[[ Source information open ]]
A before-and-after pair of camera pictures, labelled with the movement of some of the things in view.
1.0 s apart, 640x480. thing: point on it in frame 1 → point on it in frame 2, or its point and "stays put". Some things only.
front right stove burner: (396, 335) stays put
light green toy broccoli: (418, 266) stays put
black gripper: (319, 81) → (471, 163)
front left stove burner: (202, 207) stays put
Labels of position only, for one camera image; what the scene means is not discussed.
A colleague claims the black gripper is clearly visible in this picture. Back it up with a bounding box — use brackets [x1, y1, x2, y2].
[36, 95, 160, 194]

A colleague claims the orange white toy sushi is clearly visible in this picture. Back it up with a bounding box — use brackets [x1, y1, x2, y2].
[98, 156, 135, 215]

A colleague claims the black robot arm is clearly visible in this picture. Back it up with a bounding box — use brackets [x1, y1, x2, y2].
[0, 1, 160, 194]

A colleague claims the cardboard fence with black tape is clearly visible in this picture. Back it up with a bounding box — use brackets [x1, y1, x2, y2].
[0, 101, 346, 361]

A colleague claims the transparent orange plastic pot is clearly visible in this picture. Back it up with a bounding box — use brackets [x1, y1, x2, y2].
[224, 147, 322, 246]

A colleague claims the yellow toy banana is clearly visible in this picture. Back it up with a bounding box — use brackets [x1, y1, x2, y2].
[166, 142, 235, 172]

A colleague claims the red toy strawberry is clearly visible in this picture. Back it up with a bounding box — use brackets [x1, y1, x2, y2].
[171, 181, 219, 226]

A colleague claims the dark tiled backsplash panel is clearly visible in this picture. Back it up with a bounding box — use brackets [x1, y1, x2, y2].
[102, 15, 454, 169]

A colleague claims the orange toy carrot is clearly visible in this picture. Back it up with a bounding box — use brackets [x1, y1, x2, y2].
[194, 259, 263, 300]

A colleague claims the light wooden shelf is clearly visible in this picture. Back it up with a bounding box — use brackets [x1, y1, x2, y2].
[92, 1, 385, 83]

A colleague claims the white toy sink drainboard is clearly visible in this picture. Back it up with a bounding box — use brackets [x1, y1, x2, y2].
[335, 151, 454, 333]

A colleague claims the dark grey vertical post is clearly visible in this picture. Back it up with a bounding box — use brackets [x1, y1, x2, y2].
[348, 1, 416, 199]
[[ Source information closed ]]
Assignment. The material must be written out again in full and without changes.

Output for this task.
A before-and-after pair of camera pictures, labelled with the movement of some of the things in view.
1.0 s apart, 640x480. thing: point on it in frame 1 → point on it in frame 2, or its point and "stays put". Some things only.
front right stove burner: (396, 335) stays put
light green toy broccoli: (418, 266) stays put
black gripper: (319, 81) → (471, 163)
front left stove burner: (202, 207) stays put
Labels of position only, for one camera image; what the scene means is not discussed.
A colleague claims the black gripper is clearly visible in this picture. Back it up with a bounding box — use brackets [x1, y1, x2, y2].
[36, 95, 160, 194]

A colleague claims the orange white toy sushi is clearly visible in this picture. Back it up with a bounding box — use brackets [x1, y1, x2, y2].
[98, 156, 135, 215]

A colleague claims the black robot arm is clearly visible in this picture. Back it up with a bounding box — use brackets [x1, y1, x2, y2].
[0, 1, 160, 194]

A colleague claims the cardboard fence with black tape is clearly visible in this picture. Back it up with a bounding box — use brackets [x1, y1, x2, y2].
[0, 101, 346, 361]

A colleague claims the transparent orange plastic pot is clearly visible in this picture. Back it up with a bounding box — use brackets [x1, y1, x2, y2].
[224, 147, 322, 246]

A colleague claims the yellow toy banana is clearly visible in this picture. Back it up with a bounding box — use brackets [x1, y1, x2, y2].
[166, 142, 235, 172]

A colleague claims the red toy strawberry is clearly visible in this picture. Back it up with a bounding box — use brackets [x1, y1, x2, y2].
[171, 181, 219, 226]

A colleague claims the dark tiled backsplash panel is clearly visible in this picture. Back it up with a bounding box — use brackets [x1, y1, x2, y2].
[102, 15, 454, 169]

A colleague claims the orange toy carrot is clearly visible in this picture. Back it up with a bounding box — use brackets [x1, y1, x2, y2].
[194, 259, 263, 300]

A colleague claims the light wooden shelf is clearly visible in this picture. Back it up with a bounding box — use brackets [x1, y1, x2, y2].
[92, 1, 385, 83]

A colleague claims the white toy sink drainboard is clearly visible in this picture. Back it up with a bounding box — use brackets [x1, y1, x2, y2].
[335, 151, 454, 333]

A colleague claims the dark grey vertical post is clearly visible in this picture. Back it up with a bounding box — use brackets [x1, y1, x2, y2].
[348, 1, 416, 199]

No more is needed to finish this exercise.